Now more than ever, young people are discovering how much is at stake depending on what we do. Whether or not we take action can affect multiple issues, and in the case of NTDs, can directly impact the lives of other people around the world. My interest in NTDs may be influenced by my background in public health and epidemiology, but there remains the essential human component that drives us all to act when we see others suffering. If I am given the opportunity to attend the conference, I will make it my priority not only to campaign and educate about NTDs and the END7 campaign, but to awaken this internal drive that I am sure will be present in those who attend.
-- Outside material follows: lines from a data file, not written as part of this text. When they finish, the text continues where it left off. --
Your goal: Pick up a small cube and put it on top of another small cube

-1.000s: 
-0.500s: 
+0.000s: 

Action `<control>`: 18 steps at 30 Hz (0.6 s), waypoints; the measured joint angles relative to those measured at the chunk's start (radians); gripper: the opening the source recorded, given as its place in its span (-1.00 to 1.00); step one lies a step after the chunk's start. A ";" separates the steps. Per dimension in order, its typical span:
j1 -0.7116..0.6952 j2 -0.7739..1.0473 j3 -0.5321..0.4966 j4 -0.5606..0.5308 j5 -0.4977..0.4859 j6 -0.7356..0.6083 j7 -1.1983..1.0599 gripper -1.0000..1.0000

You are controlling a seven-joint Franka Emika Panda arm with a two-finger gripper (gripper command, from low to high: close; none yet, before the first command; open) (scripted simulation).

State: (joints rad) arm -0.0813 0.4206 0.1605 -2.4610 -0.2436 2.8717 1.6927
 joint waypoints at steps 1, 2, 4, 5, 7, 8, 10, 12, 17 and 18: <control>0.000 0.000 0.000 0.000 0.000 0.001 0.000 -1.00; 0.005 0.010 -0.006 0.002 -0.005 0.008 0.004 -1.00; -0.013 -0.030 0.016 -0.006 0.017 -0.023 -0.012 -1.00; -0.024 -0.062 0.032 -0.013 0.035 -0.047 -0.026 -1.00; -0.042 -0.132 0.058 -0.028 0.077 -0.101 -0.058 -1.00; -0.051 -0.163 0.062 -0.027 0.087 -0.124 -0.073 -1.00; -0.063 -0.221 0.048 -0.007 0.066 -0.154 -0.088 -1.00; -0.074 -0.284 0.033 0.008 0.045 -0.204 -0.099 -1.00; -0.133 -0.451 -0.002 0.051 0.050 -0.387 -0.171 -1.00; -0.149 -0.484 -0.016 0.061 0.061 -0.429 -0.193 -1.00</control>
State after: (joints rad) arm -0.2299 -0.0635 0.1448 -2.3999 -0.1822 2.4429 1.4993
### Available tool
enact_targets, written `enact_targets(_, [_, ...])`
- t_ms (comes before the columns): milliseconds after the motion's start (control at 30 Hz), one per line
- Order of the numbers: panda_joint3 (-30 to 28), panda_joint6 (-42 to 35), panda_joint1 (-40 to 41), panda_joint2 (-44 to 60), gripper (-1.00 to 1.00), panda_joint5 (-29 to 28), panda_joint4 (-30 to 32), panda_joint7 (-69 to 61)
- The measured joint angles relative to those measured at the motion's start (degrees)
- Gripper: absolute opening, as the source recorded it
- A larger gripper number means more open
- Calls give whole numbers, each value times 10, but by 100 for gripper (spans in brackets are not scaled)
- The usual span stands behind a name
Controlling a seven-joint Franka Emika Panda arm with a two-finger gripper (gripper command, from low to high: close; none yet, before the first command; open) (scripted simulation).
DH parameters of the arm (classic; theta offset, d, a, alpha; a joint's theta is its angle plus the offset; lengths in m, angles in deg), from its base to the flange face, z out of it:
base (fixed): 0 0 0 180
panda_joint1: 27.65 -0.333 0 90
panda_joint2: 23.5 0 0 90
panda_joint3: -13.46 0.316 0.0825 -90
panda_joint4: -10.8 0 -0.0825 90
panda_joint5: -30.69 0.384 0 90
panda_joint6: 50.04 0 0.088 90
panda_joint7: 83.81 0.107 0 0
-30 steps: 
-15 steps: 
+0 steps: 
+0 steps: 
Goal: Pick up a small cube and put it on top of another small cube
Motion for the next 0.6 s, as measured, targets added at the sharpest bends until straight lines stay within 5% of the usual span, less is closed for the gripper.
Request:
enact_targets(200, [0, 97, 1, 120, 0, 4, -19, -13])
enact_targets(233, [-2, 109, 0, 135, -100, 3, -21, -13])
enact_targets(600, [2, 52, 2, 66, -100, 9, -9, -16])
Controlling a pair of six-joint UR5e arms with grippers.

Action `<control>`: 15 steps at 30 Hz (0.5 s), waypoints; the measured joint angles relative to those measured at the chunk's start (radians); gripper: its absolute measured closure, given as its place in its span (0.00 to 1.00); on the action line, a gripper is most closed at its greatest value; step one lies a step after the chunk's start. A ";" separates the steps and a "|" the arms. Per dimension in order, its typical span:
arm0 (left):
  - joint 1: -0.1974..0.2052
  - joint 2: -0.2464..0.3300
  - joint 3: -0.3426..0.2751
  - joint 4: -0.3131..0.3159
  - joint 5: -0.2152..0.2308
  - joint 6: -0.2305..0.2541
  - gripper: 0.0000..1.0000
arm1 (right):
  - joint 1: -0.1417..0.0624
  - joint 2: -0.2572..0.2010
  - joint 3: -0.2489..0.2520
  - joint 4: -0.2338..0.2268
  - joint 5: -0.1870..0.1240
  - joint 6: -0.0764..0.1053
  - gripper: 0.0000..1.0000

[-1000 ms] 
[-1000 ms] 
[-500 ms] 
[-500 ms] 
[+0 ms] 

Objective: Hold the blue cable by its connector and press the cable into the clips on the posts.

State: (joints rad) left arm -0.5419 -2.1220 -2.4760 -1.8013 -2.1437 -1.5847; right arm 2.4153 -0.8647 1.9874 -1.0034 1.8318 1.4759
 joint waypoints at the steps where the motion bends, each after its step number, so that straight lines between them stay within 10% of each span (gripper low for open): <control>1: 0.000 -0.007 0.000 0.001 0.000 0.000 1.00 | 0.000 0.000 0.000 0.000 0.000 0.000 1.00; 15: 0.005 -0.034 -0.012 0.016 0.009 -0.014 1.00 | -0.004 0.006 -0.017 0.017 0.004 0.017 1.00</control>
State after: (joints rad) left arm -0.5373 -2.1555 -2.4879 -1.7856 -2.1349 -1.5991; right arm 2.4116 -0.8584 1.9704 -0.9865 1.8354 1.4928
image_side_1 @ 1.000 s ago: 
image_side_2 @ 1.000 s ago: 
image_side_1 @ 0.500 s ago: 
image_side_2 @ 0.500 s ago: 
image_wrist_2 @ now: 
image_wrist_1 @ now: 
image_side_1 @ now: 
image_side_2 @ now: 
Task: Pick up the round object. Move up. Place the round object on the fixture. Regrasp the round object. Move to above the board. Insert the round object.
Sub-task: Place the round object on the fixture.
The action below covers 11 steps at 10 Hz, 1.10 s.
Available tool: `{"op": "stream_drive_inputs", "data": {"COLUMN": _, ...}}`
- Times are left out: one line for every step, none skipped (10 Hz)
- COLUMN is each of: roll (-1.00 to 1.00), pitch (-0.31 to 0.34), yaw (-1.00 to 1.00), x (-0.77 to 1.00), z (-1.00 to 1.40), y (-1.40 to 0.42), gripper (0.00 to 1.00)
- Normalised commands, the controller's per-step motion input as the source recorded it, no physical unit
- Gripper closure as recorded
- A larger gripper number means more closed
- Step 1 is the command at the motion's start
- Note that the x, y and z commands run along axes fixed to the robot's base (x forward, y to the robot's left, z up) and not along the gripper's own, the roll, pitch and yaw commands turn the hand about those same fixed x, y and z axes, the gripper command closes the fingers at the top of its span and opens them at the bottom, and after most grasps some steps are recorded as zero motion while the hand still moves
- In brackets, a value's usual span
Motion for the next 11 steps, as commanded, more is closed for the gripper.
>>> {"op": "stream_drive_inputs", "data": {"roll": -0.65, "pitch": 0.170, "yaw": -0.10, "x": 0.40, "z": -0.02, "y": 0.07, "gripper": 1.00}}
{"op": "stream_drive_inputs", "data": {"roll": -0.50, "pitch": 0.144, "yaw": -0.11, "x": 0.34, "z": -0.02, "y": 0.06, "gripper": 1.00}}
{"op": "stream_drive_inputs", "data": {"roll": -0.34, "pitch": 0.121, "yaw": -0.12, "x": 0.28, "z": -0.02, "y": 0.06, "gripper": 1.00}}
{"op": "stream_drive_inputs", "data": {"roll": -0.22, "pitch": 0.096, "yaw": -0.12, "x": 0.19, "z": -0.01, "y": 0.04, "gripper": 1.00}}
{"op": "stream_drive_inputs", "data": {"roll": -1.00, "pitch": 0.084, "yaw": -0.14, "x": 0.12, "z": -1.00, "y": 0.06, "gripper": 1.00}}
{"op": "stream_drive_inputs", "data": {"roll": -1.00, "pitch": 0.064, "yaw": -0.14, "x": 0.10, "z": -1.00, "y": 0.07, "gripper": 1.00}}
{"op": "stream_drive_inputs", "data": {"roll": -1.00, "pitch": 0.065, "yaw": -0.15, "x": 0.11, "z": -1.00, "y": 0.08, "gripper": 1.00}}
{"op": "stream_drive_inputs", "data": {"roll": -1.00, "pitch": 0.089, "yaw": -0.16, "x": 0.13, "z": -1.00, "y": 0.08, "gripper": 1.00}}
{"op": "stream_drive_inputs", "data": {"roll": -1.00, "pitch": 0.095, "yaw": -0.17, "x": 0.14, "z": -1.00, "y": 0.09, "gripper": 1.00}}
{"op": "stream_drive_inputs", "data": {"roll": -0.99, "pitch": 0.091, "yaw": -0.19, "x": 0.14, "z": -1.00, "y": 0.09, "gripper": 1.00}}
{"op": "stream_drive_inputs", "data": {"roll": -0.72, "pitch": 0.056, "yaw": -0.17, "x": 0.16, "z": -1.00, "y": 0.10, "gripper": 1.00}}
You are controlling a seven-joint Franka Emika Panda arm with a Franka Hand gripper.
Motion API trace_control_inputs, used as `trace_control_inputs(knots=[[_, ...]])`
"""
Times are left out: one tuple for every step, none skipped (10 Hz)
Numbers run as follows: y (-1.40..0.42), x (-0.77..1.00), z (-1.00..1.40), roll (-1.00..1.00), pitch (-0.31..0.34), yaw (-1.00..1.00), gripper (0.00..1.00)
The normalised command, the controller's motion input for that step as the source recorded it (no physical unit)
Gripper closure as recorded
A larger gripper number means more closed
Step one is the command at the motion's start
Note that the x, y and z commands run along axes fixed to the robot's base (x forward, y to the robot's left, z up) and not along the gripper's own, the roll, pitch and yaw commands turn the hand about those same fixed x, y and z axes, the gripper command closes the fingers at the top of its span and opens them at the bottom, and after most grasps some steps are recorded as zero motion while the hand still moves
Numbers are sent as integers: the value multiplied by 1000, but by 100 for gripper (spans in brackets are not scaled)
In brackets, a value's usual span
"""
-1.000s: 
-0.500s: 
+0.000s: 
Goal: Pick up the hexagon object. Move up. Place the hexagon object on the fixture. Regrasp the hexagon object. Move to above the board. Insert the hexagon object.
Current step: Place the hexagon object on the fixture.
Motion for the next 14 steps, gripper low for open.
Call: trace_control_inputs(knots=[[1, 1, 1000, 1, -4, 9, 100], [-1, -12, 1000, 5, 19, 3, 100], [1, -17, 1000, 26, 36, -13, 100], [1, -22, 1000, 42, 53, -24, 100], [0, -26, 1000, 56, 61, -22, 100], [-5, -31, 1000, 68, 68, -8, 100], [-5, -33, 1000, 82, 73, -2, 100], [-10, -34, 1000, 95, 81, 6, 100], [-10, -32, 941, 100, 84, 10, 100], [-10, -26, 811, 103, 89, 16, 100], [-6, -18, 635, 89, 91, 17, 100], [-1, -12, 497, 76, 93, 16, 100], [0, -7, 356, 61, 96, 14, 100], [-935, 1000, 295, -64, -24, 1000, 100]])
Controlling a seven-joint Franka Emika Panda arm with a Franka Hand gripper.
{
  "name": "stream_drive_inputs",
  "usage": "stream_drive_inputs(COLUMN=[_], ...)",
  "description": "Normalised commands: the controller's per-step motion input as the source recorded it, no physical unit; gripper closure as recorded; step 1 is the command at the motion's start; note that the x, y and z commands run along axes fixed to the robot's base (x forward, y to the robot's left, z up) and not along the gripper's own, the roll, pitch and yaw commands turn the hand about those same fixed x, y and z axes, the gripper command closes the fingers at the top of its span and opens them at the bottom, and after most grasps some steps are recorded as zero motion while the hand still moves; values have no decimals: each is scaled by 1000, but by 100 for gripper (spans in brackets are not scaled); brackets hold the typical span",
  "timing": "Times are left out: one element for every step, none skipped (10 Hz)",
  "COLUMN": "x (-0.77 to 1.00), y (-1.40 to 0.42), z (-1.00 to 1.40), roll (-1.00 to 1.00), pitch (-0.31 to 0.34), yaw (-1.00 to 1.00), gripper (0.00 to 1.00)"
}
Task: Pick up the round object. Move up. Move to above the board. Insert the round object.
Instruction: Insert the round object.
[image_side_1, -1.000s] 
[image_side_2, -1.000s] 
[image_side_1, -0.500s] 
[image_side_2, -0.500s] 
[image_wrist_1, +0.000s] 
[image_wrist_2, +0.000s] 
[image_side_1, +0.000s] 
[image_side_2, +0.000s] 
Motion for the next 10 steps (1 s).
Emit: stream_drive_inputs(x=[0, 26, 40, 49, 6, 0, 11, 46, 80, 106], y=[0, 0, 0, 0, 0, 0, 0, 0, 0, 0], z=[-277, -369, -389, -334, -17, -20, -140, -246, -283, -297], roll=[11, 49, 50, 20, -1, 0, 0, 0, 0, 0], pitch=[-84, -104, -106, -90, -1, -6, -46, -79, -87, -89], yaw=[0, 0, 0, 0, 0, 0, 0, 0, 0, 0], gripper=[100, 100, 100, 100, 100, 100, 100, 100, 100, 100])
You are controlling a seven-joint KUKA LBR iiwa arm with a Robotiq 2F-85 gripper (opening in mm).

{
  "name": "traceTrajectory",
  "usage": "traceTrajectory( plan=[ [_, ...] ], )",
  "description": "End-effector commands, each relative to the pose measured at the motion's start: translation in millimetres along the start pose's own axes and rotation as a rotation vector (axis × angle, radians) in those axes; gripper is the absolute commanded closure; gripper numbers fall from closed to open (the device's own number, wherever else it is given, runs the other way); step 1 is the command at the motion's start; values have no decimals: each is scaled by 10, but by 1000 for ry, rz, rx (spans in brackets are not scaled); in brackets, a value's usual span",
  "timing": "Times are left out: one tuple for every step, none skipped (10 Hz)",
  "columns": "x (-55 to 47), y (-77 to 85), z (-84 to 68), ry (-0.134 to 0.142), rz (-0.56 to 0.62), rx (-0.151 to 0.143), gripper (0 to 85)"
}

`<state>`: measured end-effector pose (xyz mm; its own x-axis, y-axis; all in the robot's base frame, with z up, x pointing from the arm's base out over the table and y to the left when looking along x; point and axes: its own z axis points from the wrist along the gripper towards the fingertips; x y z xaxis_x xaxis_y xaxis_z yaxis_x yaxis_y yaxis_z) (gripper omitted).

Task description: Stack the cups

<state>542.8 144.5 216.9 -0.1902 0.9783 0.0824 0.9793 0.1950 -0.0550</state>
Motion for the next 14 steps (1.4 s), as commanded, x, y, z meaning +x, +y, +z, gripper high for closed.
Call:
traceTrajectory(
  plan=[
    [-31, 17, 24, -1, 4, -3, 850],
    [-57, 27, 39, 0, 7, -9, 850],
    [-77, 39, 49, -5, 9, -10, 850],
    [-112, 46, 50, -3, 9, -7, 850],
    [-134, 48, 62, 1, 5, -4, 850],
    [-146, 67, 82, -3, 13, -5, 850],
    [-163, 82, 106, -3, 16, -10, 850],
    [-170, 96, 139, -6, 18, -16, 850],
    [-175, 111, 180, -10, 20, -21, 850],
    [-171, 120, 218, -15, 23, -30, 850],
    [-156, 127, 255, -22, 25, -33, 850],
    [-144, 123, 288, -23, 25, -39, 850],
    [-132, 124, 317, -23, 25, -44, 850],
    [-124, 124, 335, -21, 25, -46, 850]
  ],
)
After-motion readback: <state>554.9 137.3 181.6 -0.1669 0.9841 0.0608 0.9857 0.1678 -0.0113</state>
Shangir Siddique is a graduate student at The University of Texas Health Science Center in Houston, School of Public Health, where he is pursuing a masters of public health in Epidemiology. His research interests focus on specific disease prevalence in the Rio Grande Valley, one of the most severely underserved areas in the United States. He is also interested in global public health relating to the effects of poverty on healthcare. While an undergraduate biology honors student, he served on the Student Government Association as the vice president and held various on-campus jobs including academic tutor, research assistant, and laboratory assistant. He has also volunteered at Valley Regional Medical Center for four years and established a library in the pediatric department during his time as president of the Junior Auxiliary Volunteer Program. As part of the Early Medical School Acceptance Program, Shangir will attend medical school and eventually become a public health advocate for underserved communities.